- **TASK DETAILS**
Take the lines below beginning at the line that has "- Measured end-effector" and stopping after the line that has "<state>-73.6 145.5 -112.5", and print them exactly as they are, with no other lines.

- **DATA EXTRACT**
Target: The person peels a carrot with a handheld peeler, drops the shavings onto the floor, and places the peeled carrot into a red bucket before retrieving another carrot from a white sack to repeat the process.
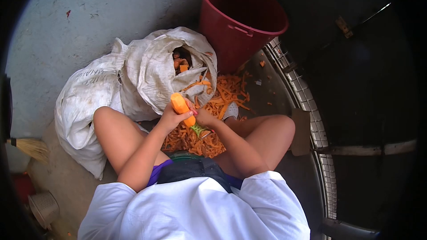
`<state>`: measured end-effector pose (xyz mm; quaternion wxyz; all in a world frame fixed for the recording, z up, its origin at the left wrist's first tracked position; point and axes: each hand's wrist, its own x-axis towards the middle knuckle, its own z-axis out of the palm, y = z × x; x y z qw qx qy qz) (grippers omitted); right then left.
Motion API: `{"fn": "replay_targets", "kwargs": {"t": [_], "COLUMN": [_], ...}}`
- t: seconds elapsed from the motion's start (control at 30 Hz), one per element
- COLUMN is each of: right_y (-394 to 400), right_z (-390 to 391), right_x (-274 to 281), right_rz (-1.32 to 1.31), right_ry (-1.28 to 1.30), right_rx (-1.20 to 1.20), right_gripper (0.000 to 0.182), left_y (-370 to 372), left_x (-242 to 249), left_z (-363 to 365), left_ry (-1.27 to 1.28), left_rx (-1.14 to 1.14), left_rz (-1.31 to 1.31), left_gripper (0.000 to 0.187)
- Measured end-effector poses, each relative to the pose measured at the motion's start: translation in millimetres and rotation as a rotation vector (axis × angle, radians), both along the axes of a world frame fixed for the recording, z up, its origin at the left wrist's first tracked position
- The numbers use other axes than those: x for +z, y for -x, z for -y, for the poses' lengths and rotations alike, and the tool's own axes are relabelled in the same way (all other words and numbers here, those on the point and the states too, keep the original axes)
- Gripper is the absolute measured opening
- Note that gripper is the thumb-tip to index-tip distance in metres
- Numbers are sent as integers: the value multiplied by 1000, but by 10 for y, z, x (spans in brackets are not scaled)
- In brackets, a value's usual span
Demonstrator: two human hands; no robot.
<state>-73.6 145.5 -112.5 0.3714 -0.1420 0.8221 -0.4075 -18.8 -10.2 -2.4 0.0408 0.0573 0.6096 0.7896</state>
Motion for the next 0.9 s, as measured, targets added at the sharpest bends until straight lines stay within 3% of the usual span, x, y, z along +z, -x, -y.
{"fn": "replay_targets", "kwargs": {"t": [0.1,0.2,0.33,0.57,0.67,0.83,0.9], "right_y": [-106,-221,-155,-93,-92,-106,-87], "right_z": [199,335,376,360,366,305,318], "right_x": [-108,338,468,705,534,216,-38], "right_rz": [173,386,468,349,356,274,267], "right_ry": [452,663,649,591,738,470,456], "right_rx": [17,-17,-100,-116,-145,-144,-171], "right_gripper": [38,41,42,39,38,45,47], "left_y": [-30,-37,-26,-10,31,90,97], "left_x": [73,76,38,105,19,-6,20], "left_z": [-36,17,82,118,125,184,190], "left_ry": [-216,-268,-281,-441,-502,-730,-740], "left_rx": [69,75,59,97,130,128,183], "left_rz": [-27,-16,13,4,14,129,150], "left_gripper": [15,14,13,20,31,45,43]}}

- **ANSWER BOX**
- Measured end-effector poses, each relative to the pose measured at the motion's start: translation in millimetres and rotation as a rotation vector (axis × angle, radians), both along the axes of a world frame fixed for the recording, z up, its origin at the left wrist's first tracked position
- The numbers use other axes than those: x for +z, y for -x, z for -y, for the poses' lengths and rotations alike, and the tool's own axes are relabelled in the same way (all other words and numbers here, those on the point and the states too, keep the original axes)
- Gripper is the absolute measured opening
- Note that gripper is the thumb-tip to index-tip distance in metres
- Numbers are sent as integers: the value multiplied by 1000, but by 10 for y, z, x (spans in brackets are not scaled)
- In brackets, a value's usual span
Demonstrator: two human hands; no robot.
<state>-73.6 145.5 -112.5 0.3714 -0.1420 0.8221 -0.4075 -18.8 -10.2 -2.4 0.0408 0.0573 0.6096 0.7896</state>

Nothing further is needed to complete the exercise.